A dear friend recently sent me a surprising announcement from the Centers for Disease Control: 24% of women over sixty are being prescribed, and presumably are taking, anti-depressants, compared to 13% of men in the same age group. Why am I not surprised?

We women in that age group are aware on a daily basis of our near-invisibility. A culture obsessed with youth and “good looks,” lacking the respect many traditional cultures accord their wisdom carriers, impacts us every day. We are ignored in both casual and formal situations, largely by men but also by some women of all ages.

Our problems with expressing anger mean that we are unfailingly polite, ignoring or trying to ignore rudeness, explaining it away as “not really mattering” or “just the way things are.” For me, it is something of a relief since the attention I used to receive was, to say the least, problematical. And yet, this statistic reminds me that I, too, feel the neglect and the disrespect, reminding me of the way women were treated years ago (and we thought that had changed!), and of the sudden interest some men took in me when they realized I have money.
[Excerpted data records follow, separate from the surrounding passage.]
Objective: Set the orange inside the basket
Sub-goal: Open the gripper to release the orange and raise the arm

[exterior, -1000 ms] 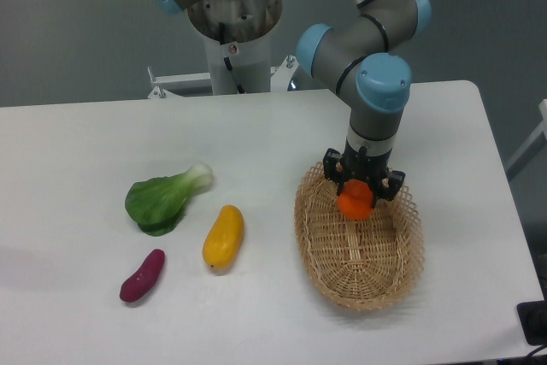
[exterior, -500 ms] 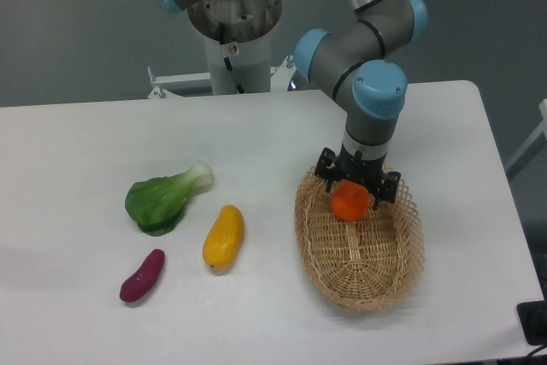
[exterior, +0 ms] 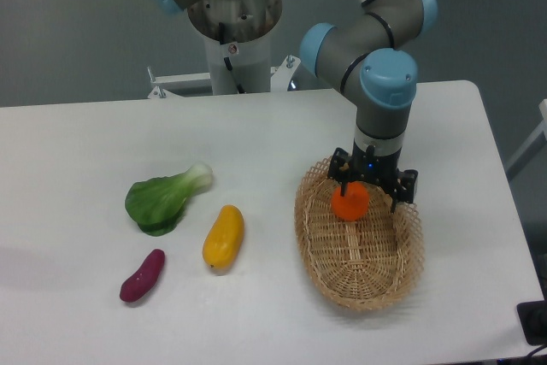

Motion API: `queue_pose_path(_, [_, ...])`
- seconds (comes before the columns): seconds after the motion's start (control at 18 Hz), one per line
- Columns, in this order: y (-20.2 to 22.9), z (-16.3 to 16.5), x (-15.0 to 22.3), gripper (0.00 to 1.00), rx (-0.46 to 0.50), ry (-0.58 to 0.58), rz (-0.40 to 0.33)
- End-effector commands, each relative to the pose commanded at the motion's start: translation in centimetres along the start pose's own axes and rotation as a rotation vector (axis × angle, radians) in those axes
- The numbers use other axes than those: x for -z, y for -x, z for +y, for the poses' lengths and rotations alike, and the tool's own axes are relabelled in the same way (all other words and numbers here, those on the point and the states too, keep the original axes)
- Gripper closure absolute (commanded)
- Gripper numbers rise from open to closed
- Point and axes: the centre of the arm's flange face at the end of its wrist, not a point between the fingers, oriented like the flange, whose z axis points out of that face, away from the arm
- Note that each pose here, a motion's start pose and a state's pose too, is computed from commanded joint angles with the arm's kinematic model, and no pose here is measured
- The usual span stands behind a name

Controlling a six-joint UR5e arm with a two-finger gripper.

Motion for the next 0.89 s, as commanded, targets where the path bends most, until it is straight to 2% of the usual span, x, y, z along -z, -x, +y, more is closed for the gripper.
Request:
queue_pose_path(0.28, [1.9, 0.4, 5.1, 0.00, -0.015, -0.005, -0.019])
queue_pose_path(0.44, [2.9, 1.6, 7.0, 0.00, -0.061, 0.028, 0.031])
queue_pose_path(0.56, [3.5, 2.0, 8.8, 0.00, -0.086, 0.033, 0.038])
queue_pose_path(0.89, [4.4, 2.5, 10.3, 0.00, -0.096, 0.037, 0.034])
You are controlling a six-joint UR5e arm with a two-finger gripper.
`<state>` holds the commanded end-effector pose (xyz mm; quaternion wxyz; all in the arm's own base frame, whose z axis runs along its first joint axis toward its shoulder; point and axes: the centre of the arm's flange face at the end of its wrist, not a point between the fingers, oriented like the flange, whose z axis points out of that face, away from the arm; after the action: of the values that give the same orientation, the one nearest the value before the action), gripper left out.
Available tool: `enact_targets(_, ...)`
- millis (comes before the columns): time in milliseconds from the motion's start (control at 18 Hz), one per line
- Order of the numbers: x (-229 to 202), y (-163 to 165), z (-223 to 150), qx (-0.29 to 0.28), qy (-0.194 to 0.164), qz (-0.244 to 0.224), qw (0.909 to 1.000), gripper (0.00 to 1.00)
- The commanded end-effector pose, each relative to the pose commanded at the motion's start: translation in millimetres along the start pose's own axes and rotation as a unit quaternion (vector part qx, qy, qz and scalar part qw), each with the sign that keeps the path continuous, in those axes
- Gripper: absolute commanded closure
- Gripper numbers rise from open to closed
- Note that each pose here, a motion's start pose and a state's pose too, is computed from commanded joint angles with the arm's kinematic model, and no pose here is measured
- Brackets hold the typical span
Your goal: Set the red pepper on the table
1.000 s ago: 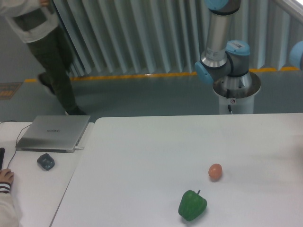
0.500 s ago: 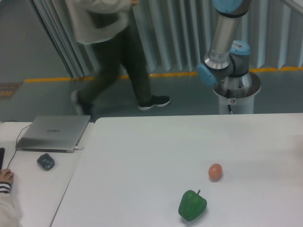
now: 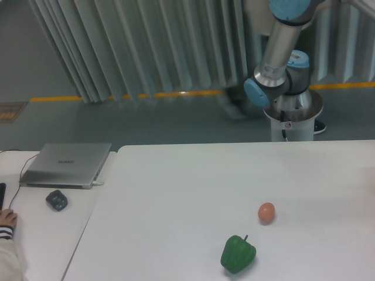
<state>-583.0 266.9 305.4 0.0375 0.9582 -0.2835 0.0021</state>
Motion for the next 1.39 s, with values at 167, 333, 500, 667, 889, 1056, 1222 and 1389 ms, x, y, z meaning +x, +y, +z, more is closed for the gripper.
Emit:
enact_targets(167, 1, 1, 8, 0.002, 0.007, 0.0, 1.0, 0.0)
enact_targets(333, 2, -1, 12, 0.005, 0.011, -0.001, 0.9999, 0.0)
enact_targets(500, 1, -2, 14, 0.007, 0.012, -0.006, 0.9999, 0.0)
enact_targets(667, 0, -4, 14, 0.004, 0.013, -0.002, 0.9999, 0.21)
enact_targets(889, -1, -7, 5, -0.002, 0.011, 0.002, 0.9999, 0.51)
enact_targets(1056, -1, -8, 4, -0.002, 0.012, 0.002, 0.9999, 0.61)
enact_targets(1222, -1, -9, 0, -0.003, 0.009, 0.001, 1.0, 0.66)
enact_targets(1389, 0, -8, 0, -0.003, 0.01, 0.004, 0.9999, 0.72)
Dealing with this alone is, I think, nearly impossible. But until women begin to be aware of this statistic, we can’t really help each other. It does appear to me, here in Santa Fe, that women are traveling together more than we used to, and this may be true elsewhere; but as with all the other problems we face or have faced, it takes open acknowledgment to bring about any change.

Another background fact: anti-depressants are notoriously ineffective and even harmful, another hidden piece of information which the drug companies are sure to keep hidden.

Dosed older women mean quiet older women. It means subservient older women, which is certainly what our world demands. We are the ones who know, from decades of experience, how belittled we are, even in this later day of the feminist revolution which brought about extraordinary changes but is now rapidly retreating into obscurity.

In this dry climate, I often rub moisturizer on my wrinkles, even though it has no long-term effect. I sometimes put on make-up, which has little effect as well and costs a lot of money. And every time some well-meaning man (?) tries to help me up, or asks, condescendingly, if I’m “all right,” I want to spit, but of course I don’t.

I find that gay men are a little more resistant to these repellant habits than straight men, possibly because they have felt the lash of discrimination. And men from native cultures here, which are matriarchal—property descends through the mothers—are notably respectful to their wisdom carriers. The Virgin of Guadalupe is a beautiful young woman in most representations, but if she were shown as old, I expect she would still be worshiped.

But not by people from the dominant white culture where women, mothers, are still too often blamed, if in silence, for their sons’ problems.

There are spurts of resistance, as in the slogan, “When I’m old, I will wear purple.” But when did a color ever get us anywhere?